::: TASK INPUTS :::

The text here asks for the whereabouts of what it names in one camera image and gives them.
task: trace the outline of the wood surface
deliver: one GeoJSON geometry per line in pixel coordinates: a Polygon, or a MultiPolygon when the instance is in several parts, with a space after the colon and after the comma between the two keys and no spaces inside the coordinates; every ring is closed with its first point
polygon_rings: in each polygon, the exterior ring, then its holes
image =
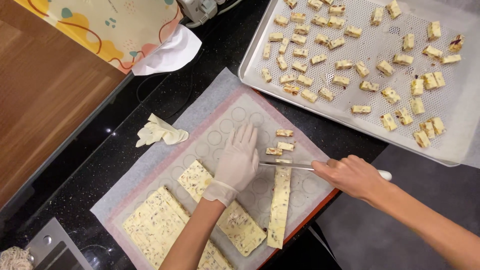
{"type": "Polygon", "coordinates": [[[125,76],[0,0],[0,208],[125,76]]]}

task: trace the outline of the gloved hand
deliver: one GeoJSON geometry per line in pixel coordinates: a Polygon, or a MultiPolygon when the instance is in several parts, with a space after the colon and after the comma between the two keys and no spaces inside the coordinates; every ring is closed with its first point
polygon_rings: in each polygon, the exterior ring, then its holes
{"type": "Polygon", "coordinates": [[[252,181],[258,169],[257,128],[252,124],[233,130],[225,143],[213,181],[202,197],[209,201],[219,200],[228,207],[238,193],[252,181]]]}

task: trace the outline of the perforated baking tray
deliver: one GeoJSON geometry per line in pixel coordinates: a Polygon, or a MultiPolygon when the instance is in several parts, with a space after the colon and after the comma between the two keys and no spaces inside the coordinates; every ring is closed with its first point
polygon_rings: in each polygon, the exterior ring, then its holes
{"type": "MultiPolygon", "coordinates": [[[[338,30],[310,24],[314,14],[319,14],[328,19],[328,6],[324,4],[320,11],[316,12],[307,7],[306,2],[306,0],[299,0],[294,10],[291,10],[282,0],[270,1],[239,67],[238,75],[241,81],[267,94],[373,137],[414,151],[446,166],[458,165],[468,151],[479,120],[475,102],[480,102],[480,97],[477,91],[478,87],[473,86],[476,79],[472,76],[473,74],[470,74],[470,70],[474,70],[474,67],[478,66],[474,60],[478,59],[478,52],[475,49],[475,43],[479,40],[479,35],[475,31],[475,23],[479,21],[478,16],[444,6],[435,1],[398,2],[403,12],[398,18],[392,20],[388,12],[384,10],[381,25],[371,26],[370,16],[374,8],[384,7],[389,1],[334,0],[333,4],[346,5],[346,14],[343,16],[346,23],[342,30],[338,30]],[[298,75],[299,73],[290,68],[282,72],[278,68],[276,57],[278,56],[279,42],[271,42],[270,59],[262,59],[261,54],[265,43],[268,42],[269,33],[282,32],[285,37],[291,37],[293,34],[294,22],[289,22],[287,27],[280,27],[273,23],[276,14],[289,18],[291,12],[307,14],[306,24],[311,27],[310,33],[306,35],[305,46],[301,47],[290,42],[284,55],[285,60],[289,67],[294,61],[308,64],[309,67],[305,75],[314,79],[312,86],[308,89],[317,93],[320,88],[327,87],[335,94],[332,102],[319,97],[312,104],[300,95],[292,96],[282,90],[279,77],[284,74],[298,75]],[[428,42],[427,24],[436,20],[441,21],[442,37],[434,42],[428,42]],[[362,28],[361,37],[344,36],[347,25],[362,28]],[[346,43],[337,49],[329,50],[326,46],[314,43],[313,40],[318,33],[327,35],[330,39],[344,37],[346,43]],[[401,49],[403,36],[408,33],[415,34],[415,47],[410,52],[403,52],[401,49]],[[448,51],[448,44],[459,33],[467,36],[468,40],[460,52],[463,58],[461,62],[440,65],[439,62],[422,55],[421,51],[427,45],[441,49],[444,55],[454,54],[448,51]],[[295,48],[308,49],[308,57],[305,59],[293,57],[292,52],[295,48]],[[309,63],[310,58],[322,53],[327,55],[327,60],[312,66],[309,63]],[[396,53],[413,56],[413,64],[411,66],[392,64],[392,58],[396,53]],[[354,69],[335,70],[334,63],[339,60],[352,60],[354,63],[363,61],[369,68],[370,74],[365,78],[360,78],[354,69]],[[395,68],[396,71],[393,76],[385,77],[375,68],[377,63],[382,60],[388,61],[395,68]],[[264,67],[268,68],[273,78],[273,81],[269,84],[265,83],[260,77],[260,70],[264,67]],[[413,115],[409,104],[409,100],[412,98],[410,93],[411,81],[416,76],[436,71],[443,73],[447,85],[437,90],[424,91],[421,98],[426,112],[413,115]],[[346,89],[331,84],[335,74],[350,78],[350,84],[346,89]],[[380,91],[371,93],[360,90],[359,84],[363,80],[379,83],[380,90],[391,87],[397,91],[402,99],[396,104],[388,104],[380,91]],[[352,115],[350,113],[352,105],[372,106],[372,112],[365,115],[352,115]],[[403,126],[397,121],[398,128],[396,130],[386,131],[382,126],[380,116],[385,113],[394,115],[395,110],[403,107],[408,109],[414,123],[403,126]],[[432,139],[431,147],[422,149],[416,144],[412,134],[419,130],[419,123],[434,116],[442,118],[448,132],[432,139]]],[[[301,91],[306,88],[296,83],[293,84],[299,86],[301,91]]]]}

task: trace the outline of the black granite countertop
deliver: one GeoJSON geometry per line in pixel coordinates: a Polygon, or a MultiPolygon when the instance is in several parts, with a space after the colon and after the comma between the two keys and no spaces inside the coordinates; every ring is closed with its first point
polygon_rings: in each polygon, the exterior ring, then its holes
{"type": "MultiPolygon", "coordinates": [[[[172,124],[224,67],[237,73],[267,4],[266,0],[244,0],[233,10],[194,29],[203,41],[198,62],[173,74],[149,79],[140,89],[141,98],[148,95],[144,107],[136,108],[135,90],[146,76],[130,81],[34,182],[36,194],[5,222],[0,250],[25,246],[56,217],[83,253],[97,257],[99,263],[95,269],[133,269],[128,257],[90,208],[148,150],[148,147],[135,147],[136,133],[148,118],[148,110],[163,118],[181,108],[166,119],[172,124]]],[[[264,97],[332,158],[354,154],[372,162],[387,146],[385,142],[289,103],[268,95],[264,97]]]]}

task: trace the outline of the white knife handle
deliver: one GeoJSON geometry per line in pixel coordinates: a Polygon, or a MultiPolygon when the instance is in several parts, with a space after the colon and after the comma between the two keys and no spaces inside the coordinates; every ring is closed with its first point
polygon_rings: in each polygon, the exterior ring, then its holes
{"type": "Polygon", "coordinates": [[[392,174],[387,171],[378,170],[379,174],[387,181],[392,180],[392,174]]]}

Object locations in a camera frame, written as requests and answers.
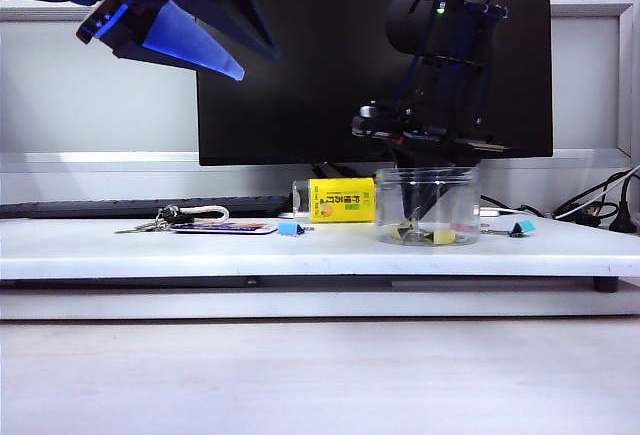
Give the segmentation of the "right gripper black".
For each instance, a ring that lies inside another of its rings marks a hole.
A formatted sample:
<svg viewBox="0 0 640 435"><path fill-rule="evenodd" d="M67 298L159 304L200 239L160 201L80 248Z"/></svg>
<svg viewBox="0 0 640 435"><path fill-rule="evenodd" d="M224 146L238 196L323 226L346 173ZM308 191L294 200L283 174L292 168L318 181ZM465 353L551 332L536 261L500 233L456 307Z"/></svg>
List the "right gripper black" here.
<svg viewBox="0 0 640 435"><path fill-rule="evenodd" d="M475 164L511 151L490 135L431 126L414 107L395 107L387 100L362 106L352 118L351 130L356 137L381 141L390 152L408 220L472 217L476 208ZM418 164L445 165L423 170Z"/></svg>

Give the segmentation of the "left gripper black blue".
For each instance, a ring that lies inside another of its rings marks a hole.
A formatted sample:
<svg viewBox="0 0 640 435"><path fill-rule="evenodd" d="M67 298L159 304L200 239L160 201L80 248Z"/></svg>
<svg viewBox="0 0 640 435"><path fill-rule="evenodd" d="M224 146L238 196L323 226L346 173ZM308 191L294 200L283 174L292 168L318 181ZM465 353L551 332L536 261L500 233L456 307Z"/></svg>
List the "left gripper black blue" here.
<svg viewBox="0 0 640 435"><path fill-rule="evenodd" d="M243 67L189 14L256 53L278 56L254 0L177 0L189 14L170 0L99 1L76 36L85 44L101 41L118 58L163 54L242 80Z"/></svg>

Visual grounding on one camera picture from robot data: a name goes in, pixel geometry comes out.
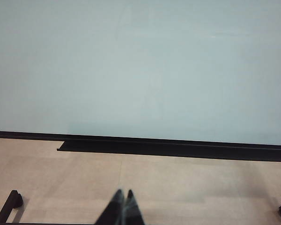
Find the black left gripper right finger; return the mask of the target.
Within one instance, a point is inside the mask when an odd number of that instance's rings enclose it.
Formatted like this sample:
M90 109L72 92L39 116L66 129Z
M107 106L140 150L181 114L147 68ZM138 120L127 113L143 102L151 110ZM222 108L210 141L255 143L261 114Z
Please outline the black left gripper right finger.
M142 213L137 204L133 191L130 189L125 202L125 224L145 225Z

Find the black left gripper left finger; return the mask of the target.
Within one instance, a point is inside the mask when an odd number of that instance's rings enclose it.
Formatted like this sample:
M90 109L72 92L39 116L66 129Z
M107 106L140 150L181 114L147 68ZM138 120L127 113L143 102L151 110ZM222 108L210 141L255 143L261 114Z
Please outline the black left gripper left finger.
M124 200L123 190L118 189L96 220L96 225L121 225Z

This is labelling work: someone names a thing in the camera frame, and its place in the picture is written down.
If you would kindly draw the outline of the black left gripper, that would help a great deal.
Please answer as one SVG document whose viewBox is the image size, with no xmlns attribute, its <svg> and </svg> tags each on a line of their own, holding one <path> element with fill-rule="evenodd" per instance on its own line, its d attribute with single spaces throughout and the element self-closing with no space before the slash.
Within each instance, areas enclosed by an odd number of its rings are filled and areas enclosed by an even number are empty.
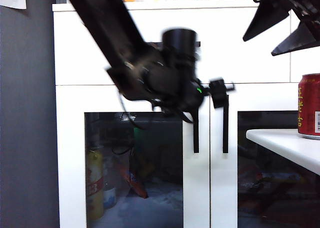
<svg viewBox="0 0 320 228">
<path fill-rule="evenodd" d="M 205 96 L 211 94 L 214 108 L 222 108 L 228 103 L 227 88 L 223 79 L 211 80 L 209 88 L 196 80 L 183 82 L 179 91 L 173 96 L 154 99 L 152 104 L 160 107 L 162 111 L 184 115 L 189 113 L 196 115 L 202 105 Z"/>
</svg>

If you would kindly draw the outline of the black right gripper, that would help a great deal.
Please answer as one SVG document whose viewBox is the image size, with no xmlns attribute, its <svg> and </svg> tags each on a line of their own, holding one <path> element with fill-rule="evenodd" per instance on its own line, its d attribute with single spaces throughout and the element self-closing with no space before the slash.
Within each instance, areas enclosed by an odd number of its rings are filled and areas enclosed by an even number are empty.
<svg viewBox="0 0 320 228">
<path fill-rule="evenodd" d="M 320 0 L 253 0 L 258 3 L 243 41 L 248 41 L 284 20 L 292 10 L 300 23 L 272 52 L 277 56 L 320 45 Z"/>
</svg>

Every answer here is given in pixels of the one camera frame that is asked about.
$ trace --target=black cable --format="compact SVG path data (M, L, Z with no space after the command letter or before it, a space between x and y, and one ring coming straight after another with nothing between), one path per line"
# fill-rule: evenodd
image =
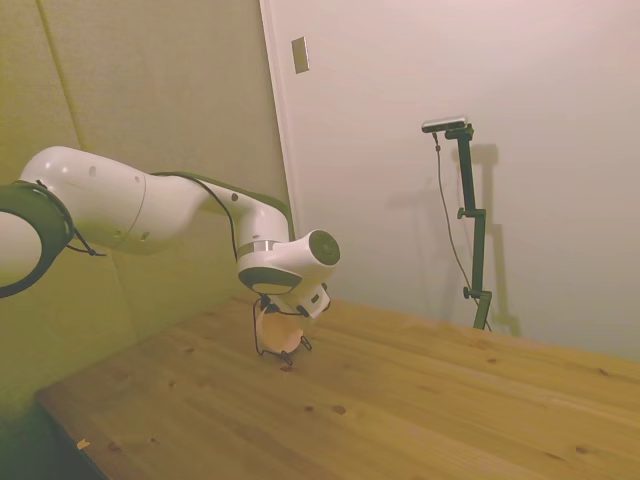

:::

**PROBLEM REQUIREMENTS**: Lines with the word "great": copy each one from the data above.

**RESPONSE BOX**:
If you would kindly draw the outline of the black left gripper, that would help a great deal.
If you would kindly draw the outline of the black right gripper, that would help a great deal.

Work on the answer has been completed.